**Requirement**.
Copy the lines below that contain "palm".

**Exercise materials**.
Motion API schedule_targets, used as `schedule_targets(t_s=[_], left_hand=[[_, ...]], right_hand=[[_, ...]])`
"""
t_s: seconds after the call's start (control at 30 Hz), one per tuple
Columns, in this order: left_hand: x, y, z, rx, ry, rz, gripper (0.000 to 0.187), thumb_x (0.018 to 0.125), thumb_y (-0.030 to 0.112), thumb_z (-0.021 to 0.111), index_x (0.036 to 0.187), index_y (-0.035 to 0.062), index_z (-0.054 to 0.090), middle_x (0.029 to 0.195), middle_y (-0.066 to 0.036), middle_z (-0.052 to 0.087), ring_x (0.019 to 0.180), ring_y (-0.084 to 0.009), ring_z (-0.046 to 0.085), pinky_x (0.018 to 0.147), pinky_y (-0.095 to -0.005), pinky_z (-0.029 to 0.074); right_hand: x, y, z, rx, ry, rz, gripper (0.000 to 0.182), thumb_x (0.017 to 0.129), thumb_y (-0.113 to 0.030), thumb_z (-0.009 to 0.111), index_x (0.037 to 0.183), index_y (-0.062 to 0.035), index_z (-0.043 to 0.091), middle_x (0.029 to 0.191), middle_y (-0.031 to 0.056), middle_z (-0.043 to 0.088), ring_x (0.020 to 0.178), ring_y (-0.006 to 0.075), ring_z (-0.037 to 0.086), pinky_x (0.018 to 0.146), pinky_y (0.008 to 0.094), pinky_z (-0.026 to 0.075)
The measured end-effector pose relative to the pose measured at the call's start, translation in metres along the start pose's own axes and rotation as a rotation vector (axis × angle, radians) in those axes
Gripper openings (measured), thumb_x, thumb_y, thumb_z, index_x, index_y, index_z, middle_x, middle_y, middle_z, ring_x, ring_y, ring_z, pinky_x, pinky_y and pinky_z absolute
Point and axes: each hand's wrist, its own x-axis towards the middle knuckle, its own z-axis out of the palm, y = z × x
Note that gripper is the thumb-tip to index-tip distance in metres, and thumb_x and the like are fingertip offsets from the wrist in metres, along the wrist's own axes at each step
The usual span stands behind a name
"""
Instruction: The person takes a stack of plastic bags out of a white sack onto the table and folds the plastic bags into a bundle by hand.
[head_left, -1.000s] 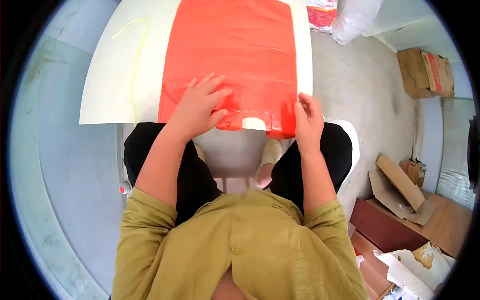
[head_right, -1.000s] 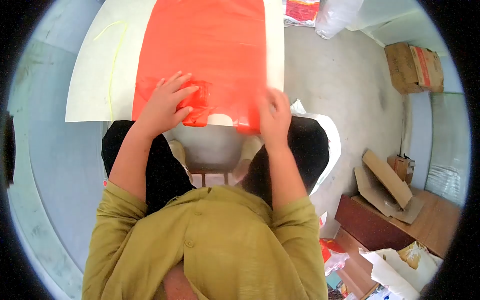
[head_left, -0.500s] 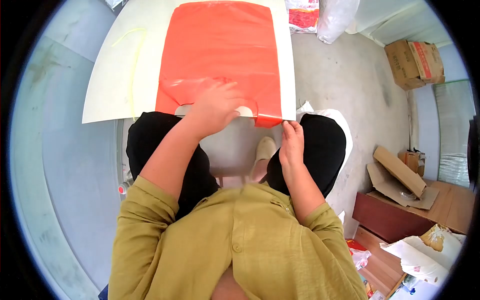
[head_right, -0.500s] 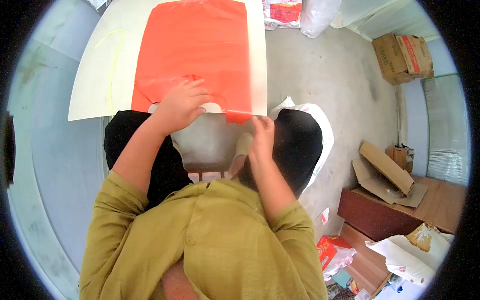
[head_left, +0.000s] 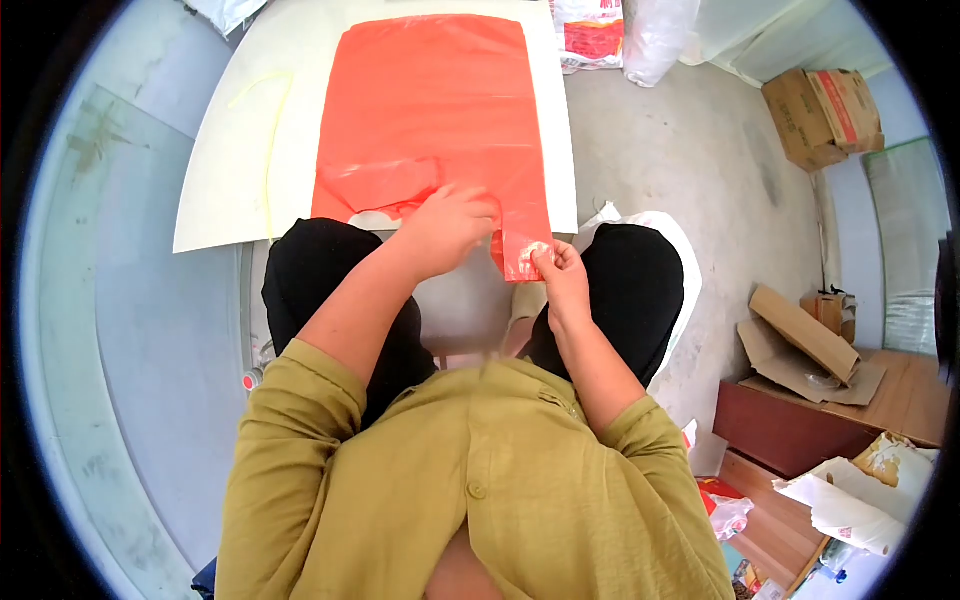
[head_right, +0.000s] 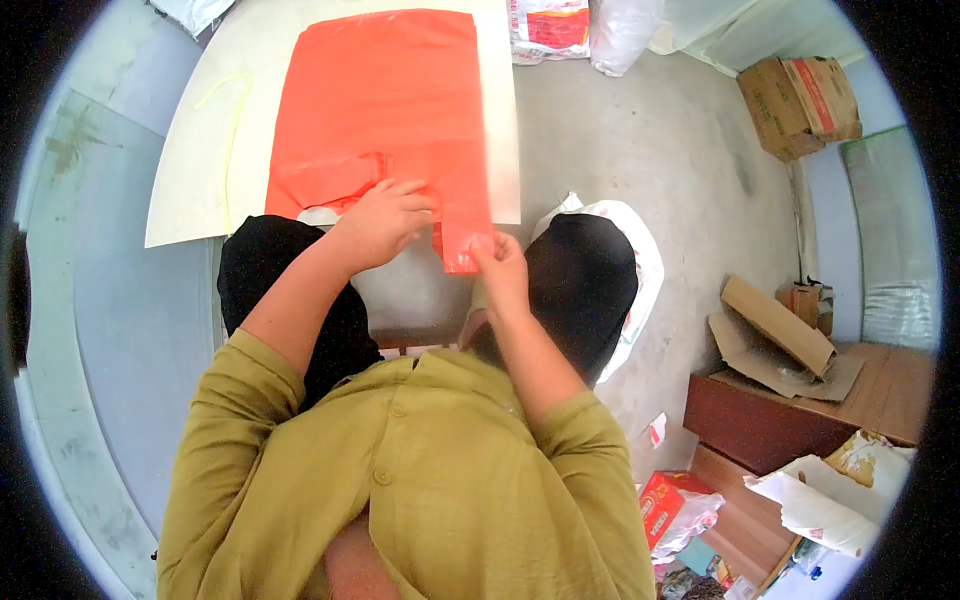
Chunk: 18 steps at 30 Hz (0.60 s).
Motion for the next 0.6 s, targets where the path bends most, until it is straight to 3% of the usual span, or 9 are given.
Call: schedule_targets(t_s=[0.23,0.33,0.4,0.5,0.6], left_hand=[[0.000,0.002,0.001,0.005,-0.072,-0.026,0.041,0.086,0.009,0.076,0.127,0.0108,0.070,0.134,-0.008,0.065,0.139,-0.0327,0.052,0.112,-0.0526,0.044],[0.003,0.000,0.008,0.036,-0.136,0.013,0.039,0.085,0.008,0.075,0.124,0.0107,0.071,0.132,-0.010,0.063,0.134,-0.0328,0.054,0.110,-0.0495,0.045],[0.001,0.001,0.011,0.035,-0.075,0.049,0.038,0.084,0.009,0.076,0.122,0.0105,0.072,0.132,-0.011,0.061,0.132,-0.0328,0.055,0.110,-0.0477,0.045],[-0.001,0.006,0.008,0.028,-0.063,0.050,0.037,0.083,0.010,0.077,0.120,0.0108,0.072,0.135,-0.012,0.059,0.131,-0.0330,0.055,0.110,-0.0459,0.045],[-0.002,0.011,0.006,0.064,-0.104,0.035,0.042,0.082,0.011,0.079,0.124,0.0091,0.070,0.136,-0.014,0.058,0.132,-0.0337,0.054,0.111,-0.0447,0.044]], right_hand=[[-0.011,-0.019,-0.007,-0.063,-0.025,-0.002,0.036,0.098,-0.007,0.071,0.131,0.0010,0.058,0.121,0.0115,0.070,0.109,0.0176,0.067,0.096,0.0339,0.054],[-0.008,-0.024,-0.008,-0.116,-0.034,-0.045,0.045,0.097,-0.006,0.069,0.139,0.0005,0.055,0.124,0.0120,0.069,0.112,0.0199,0.066,0.097,0.0352,0.053],[-0.008,-0.028,-0.006,-0.126,-0.043,-0.079,0.050,0.096,-0.005,0.069,0.143,0.0007,0.054,0.124,0.0115,0.069,0.112,0.0208,0.066,0.098,0.0349,0.053],[-0.006,-0.036,-0.009,-0.245,-0.137,-0.182,0.045,0.096,-0.006,0.069,0.139,0.0010,0.060,0.121,0.0097,0.070,0.110,0.0202,0.067,0.097,0.0338,0.053],[0.004,-0.042,-0.017,-0.626,-0.162,-0.313,0.032,0.099,-0.008,0.068,0.129,0.0018,0.067,0.106,0.0040,0.071,0.093,0.0099,0.065,0.086,0.0264,0.052]])
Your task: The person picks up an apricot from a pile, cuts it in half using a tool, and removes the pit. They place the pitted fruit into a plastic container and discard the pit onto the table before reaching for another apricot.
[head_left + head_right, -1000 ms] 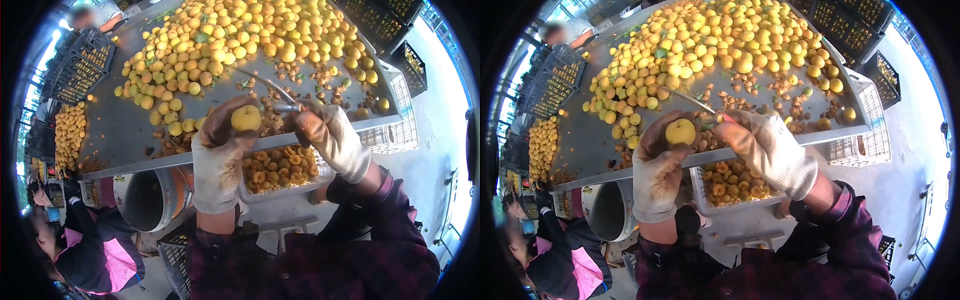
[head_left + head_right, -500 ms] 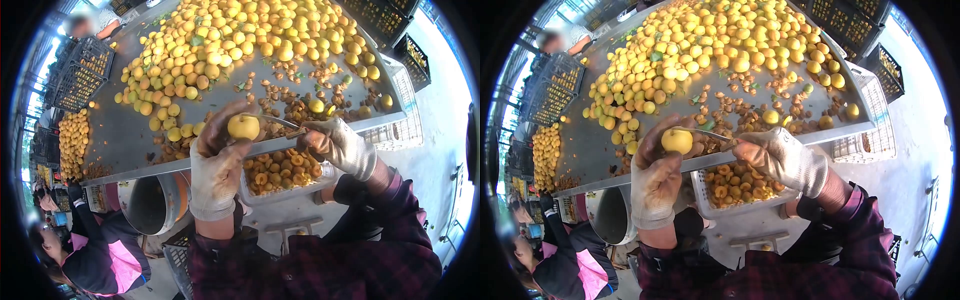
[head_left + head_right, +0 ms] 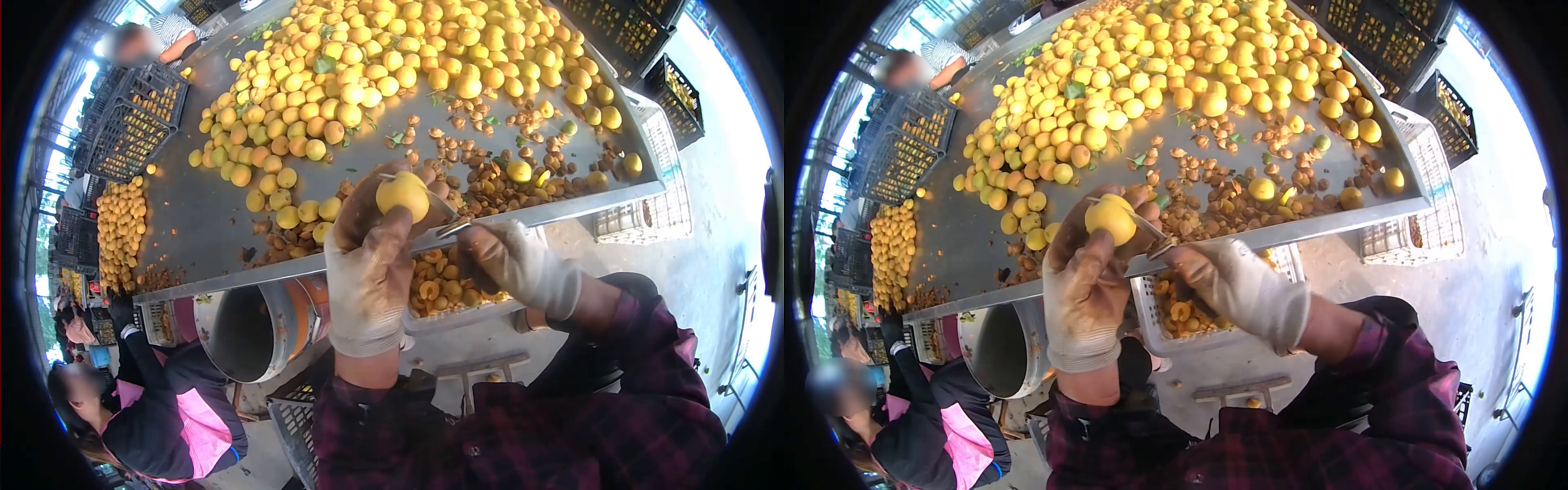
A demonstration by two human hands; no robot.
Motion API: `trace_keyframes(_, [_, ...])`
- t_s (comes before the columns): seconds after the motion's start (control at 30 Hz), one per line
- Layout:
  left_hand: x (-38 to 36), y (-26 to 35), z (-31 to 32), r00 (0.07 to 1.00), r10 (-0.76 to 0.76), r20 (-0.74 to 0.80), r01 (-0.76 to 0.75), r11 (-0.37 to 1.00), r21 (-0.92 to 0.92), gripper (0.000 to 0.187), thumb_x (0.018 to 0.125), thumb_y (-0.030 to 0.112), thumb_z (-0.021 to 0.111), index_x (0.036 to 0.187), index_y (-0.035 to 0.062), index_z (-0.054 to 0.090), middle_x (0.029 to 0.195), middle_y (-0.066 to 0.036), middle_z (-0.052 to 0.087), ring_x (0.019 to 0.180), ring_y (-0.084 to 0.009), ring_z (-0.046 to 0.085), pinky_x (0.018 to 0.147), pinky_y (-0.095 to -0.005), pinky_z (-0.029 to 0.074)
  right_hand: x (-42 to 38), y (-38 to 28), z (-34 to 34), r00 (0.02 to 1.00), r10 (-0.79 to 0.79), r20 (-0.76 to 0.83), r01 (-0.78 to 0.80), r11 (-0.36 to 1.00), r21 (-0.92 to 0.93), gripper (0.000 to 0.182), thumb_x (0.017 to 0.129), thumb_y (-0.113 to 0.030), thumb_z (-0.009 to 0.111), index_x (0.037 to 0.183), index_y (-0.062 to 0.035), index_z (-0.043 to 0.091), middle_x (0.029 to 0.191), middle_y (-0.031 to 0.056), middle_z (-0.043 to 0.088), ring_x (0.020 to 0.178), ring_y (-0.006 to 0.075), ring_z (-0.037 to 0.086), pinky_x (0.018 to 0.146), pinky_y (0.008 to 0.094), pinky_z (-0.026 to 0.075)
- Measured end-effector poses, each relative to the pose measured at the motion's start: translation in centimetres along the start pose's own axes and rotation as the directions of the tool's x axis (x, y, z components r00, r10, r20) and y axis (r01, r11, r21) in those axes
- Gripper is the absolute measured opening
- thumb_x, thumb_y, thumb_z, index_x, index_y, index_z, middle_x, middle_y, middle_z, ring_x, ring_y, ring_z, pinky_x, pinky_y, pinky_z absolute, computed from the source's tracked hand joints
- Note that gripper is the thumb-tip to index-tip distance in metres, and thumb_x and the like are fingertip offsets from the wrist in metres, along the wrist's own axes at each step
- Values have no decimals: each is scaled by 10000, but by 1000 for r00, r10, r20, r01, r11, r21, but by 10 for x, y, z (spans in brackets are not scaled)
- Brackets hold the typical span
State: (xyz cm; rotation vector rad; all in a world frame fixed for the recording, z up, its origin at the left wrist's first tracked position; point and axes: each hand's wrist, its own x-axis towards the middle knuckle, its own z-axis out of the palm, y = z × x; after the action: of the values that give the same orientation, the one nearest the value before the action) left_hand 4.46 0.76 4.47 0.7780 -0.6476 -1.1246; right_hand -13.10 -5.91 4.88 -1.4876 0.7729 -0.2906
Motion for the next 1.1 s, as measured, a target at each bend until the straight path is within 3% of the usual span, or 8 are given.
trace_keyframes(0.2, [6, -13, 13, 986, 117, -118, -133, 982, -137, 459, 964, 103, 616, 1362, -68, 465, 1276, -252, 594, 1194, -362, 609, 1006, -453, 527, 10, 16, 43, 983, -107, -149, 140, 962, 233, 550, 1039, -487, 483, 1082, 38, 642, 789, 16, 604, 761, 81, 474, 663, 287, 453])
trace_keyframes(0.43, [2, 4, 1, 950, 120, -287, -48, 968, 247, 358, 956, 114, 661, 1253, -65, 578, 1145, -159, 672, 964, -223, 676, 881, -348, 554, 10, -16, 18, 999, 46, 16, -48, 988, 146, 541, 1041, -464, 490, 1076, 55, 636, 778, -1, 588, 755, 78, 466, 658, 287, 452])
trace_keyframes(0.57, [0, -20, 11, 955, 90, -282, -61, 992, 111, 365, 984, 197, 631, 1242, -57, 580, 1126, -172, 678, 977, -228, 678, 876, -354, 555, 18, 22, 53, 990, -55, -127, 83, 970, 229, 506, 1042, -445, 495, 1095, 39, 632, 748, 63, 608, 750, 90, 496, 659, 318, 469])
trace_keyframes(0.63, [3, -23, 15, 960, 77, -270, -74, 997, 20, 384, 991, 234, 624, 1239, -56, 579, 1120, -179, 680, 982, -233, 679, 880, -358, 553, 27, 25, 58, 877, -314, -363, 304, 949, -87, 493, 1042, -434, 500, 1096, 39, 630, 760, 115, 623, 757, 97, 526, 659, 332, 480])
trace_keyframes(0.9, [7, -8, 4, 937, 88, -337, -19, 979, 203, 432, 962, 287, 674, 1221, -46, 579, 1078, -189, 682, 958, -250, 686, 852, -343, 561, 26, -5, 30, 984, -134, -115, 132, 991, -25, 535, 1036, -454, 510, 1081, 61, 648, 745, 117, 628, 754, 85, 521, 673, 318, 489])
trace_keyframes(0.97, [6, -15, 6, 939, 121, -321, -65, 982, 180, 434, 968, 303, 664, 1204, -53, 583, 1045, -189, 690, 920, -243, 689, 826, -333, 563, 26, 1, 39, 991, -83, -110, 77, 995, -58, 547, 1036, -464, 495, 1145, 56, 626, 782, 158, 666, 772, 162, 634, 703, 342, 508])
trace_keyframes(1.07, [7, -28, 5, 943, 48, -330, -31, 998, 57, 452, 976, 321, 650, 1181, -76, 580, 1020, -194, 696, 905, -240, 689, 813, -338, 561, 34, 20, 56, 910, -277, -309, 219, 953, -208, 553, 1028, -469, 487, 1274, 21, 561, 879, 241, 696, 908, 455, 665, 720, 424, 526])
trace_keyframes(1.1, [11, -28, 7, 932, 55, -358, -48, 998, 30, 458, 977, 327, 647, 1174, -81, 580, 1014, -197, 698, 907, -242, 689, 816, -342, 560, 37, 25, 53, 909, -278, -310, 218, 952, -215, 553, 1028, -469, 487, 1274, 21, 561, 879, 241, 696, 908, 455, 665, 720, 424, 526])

**Exercise output**.
Point and axes: each hand's wrist, its own x-axis towards the middle knuckle, its own z-axis out of the palm, y = z × x
State: (xyz cm; rotation vector rad; all in a world frame fixed for the recording, z up, its origin at the left wrist's first tracked position; point and axes: each hand's wrist, its own x-axis towards the middle knuckle, its own z-axis out of the palm, y = z × x; after the action: of the values that give the same orientation, the one nearest the value before the action) left_hand 4.46 0.76 4.47 0.7780 -0.6476 -1.1246; right_hand -13.10 -5.91 4.88 -1.4876 0.7729 -0.2906

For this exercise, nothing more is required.